El presidente, Enrique Peña Nieto, insistió en sostener la "verdad histórica" sobre el caso Ayotzinapa, en la cual, de acuerdo con la versión oficial, los estudiantes fueron quemados en el basurero de Cocula.

"La investigación ahí está, evidentemente ante la negativa y el rechazo de los padres de familia por aceptar los alcances de la investigación realizada por la Procuraduría General de la República, en donde había evidencias claras y contundentes de que muy lamentablemente, los 43 estudiantes habían sido incinerados por un grupo delincuencial que operaba en el estado de Guerrero", dijo.

En un mensaje a través de su cuenta en Twitter @EPN en vísperas de su Sexto Informe de Gobierno, expuso que la indagatoria se abrió a "una Comisión Interamericana de Derechos Humanos" a fin de que sus integrantes conocieran la investigación realizada por la instancia federal.

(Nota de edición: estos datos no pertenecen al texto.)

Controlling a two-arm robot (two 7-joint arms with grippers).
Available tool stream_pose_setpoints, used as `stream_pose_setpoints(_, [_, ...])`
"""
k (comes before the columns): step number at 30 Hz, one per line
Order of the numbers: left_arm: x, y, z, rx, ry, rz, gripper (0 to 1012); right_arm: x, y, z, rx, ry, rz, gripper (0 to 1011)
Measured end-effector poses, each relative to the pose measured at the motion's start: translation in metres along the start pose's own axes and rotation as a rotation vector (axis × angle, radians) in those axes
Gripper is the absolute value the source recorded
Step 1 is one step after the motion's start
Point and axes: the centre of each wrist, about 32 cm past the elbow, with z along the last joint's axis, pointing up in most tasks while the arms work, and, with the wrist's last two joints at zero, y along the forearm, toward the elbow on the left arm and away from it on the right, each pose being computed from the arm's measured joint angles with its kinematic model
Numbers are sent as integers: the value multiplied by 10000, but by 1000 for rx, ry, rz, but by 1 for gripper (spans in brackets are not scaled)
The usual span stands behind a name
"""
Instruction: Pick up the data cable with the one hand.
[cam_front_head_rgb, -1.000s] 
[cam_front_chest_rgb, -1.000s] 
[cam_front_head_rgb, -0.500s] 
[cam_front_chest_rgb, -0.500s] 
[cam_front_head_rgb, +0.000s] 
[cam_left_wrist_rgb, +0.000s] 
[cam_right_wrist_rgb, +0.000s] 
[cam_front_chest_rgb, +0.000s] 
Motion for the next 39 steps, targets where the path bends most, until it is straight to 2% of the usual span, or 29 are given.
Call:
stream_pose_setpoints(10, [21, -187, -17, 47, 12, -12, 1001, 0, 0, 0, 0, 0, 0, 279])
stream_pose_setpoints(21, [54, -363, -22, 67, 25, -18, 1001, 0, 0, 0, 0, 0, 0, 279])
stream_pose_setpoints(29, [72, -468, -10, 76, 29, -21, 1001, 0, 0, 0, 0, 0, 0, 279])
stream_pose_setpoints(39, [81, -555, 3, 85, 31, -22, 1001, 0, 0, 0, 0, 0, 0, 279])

"En lo personal, y con el dolor que causa, y con lo que significa la pena para los padres de familia, yo estoy en la convicción que lamentablemente pasó justamente lo que la investigación arrojo", sostuvo.

Dijo que, aunque los hechos estaban en el ámbito local de Guerrero, la PGR atrajo la indagatoria para saber qué había pasado con los 43 estudiantes desaparecidos el 26 de septiembre de 2014.

De ahí vino, manifestó, una investigación profunda y amplia y más cuando evidentemente se generó un eco ante la demanda muy sentida y justa de los padres de familia por saber qué había pasado con sus hijos.

"Me quedo con la insatisfacción de aquello que no se logró atender suficientemente y será un reto para la siguiente administración, es en el ámbito de la seguridad", reconoció.

El ejecutivo aseguró que durante el inicio de su sexenio hubo una reducción en los índices de violencia, sin embargo, aceptó que este se revirtió en los últimos años de su administración.

"No hemos alcanzado el objetivo de darle a los mexicanos paz y tranquilidad en cualquier parte de la geografía nacional", refirió.